Nella sua prima enciclica, Papa Leone XIV ci parla dei poveri e della predilezione che Dio ha per coloro che soffrono maggiormente. Nel corso del suo pontificato, anche Francesco ha insistito su questo tema: l'amore di Cristo verso di loro.
Ora, mentre preparo il Natale e cerco una buona macelleria dove acquistare un buon tacchino, penso a tutto questo e faccio fatica a comprenderlo appieno. Il povero, per me, è spesso una figura troppo astratta, e mi chiedo se non capisco bene i Papi o se semplicemente mi manca il cuore. Mi confondo pensando a come adempiere ai miei doveri familiari e, allo stesso tempo, occuparmi dei più bisognosi, come hanno fatto tanti santi.

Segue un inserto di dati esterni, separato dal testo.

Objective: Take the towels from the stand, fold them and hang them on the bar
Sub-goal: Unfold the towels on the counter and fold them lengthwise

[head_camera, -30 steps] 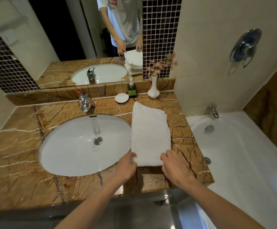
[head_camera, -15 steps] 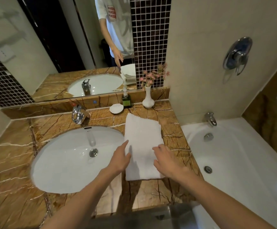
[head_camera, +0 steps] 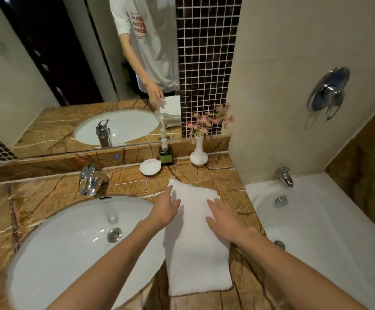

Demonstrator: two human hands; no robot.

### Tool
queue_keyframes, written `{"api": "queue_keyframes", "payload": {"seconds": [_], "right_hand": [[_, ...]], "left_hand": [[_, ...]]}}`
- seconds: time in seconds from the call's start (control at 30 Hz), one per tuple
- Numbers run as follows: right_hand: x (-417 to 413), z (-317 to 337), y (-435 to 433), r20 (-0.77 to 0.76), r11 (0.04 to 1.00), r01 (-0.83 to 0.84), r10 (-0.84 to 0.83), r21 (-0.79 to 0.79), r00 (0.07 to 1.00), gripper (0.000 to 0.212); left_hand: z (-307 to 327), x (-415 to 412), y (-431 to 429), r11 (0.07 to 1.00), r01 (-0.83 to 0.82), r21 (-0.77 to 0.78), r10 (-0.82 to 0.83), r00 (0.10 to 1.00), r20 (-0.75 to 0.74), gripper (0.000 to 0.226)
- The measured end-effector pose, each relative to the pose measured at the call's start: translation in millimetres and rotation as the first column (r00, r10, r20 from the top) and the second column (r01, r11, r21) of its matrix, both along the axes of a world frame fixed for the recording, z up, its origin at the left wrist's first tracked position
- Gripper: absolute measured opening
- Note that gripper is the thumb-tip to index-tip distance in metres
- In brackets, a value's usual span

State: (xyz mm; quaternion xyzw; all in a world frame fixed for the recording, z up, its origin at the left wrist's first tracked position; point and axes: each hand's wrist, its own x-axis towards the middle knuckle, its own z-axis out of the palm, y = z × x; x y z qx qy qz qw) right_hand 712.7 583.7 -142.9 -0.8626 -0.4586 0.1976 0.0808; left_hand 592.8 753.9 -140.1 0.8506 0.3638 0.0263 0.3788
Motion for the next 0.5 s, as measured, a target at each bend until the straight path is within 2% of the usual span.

So che Cristo è diventato il più povero dei poveri e che continua ad essere il più dipendente di tutti: un semplice pezzo di pane in una piccola scatola. Ma cosa posso fare io per i poveri se sono circondata da mille urgenze familiari e da persone care che richiedono anch'esse attenzione? Dopo averci riflettuto a lungo, sono giunta a una conclusione che, credo, il Papa condividerebbe.
Ogni volta che viene pubblicato un testo del Papa, non posso fare a meno di prenderlo molto sul serio. Leggendo Dilexit te e meditando sulla predilezione di Cristo per i più poveri, mi chiedo: e la mia predilezione? Verso cosa propende il mio cuore?
I poveri e i malati sono protagonisti nel Vangelo. Cosa c'è in loro che merita questa predilezione divina? C'è pura necessità. E questa predilezione mi insegna qualcosa di decisivo: la vita e la dipendenza sono equivalenti, sono la stessa realtà. La vita non inizia quando la dipendenza viene risolta. La vita non inizia quando il malato guarisce, quando il bambino cresce e diventa autonomo, quando i problemi di lavoro scompaiono, quando trovo un nuovo e migliore impiego, quando trovo una brava ragazza, quando riesco ad avere un primo figlio o un altro, quando riesco a comprarmi una casa...
Molte volte vivo pensando in questo modo: aspettando la situazione perfetta, invece di vivere con predilezione la situazione che mi capita.
La vita è proprio questo: il fastidio infinito di cambiare i pannolini, accompagnare ogni passo della crescita dei miei figli, prendermi cura dei miei malati, passare notti insonni per la tosse e la febbre dei miei piccoli, portare ogni giorno il mio figlio più piccolo alle sue terapie. La vita è ascoltare mio marito quando mi parla del suo lavoro o di ciò che lo preoccupa. A volte è più intensa, altre volte più leggera, ma rimane sempre la stessa vita.
Quando arrivano la disoccupazione, la malattia, il dolore o le difficoltà, la vita diventa più vita, più intensa. E quando tutto scorre liscio – i bambini stanno bene, la scuola va bene, il lavoro regge, il pranzo è pronto e non ci sono capricci – diciamo che abbiamo avuto una buona giornata. Ed è vero: in quei giorni la vita pesa meno. Ma entrambe le forme sono vita. Mai perfetta, ma sempre vissuta con predilezione.
Vivere tutto questo con predilezione — come Cristo ama i poveri — è ciò che mi insegna il Papa in questa enciclica.
Da un punto di vista moderno, tutto questo sembra assurdo. In L'era del vuoto, Lipovetsky descrive come vivono e interagiscono i cittadini delle società contemporanee: un individualismo che si è infiltrato nel nostro modo più elementare di relazionarci, anche con le persone che amiamo di più. Senza volerlo, conviviamo come individui che sentono il dovere di migliorare il più possibile la propria situazione personale. In questo contesto mentale, la dipendenza appare come una minaccia a una vita soddisfacente.
Ma, dal punto di vista di Cristo, questa logica non regge. E il Natale lo rende evidente. Il malato e il povero rappresentano forme estreme di dipendenza, e ora, a Natale, lo fa anche Dio stesso, che vivrà così fino alla fine.
Leggendo questa enciclica e comprendendo il posto privilegiato che i poveri occupano nel cuore di Cristo, per me non si tratta di sentirmi in colpa perché vivo bene né di idealizzare la povertà. È capire che, quando il Papa parla di povertà, parla di qualcosa di più di un gruppo sociale; parla dei legami del cuore. E questa proposta – quella di vivere con predilezione ciò che ci tocca – ci allontana dall'individualismo che intrappola tutti noi: quello che ci fa vivere desiderando una vita diversa da quella che già abbiamo.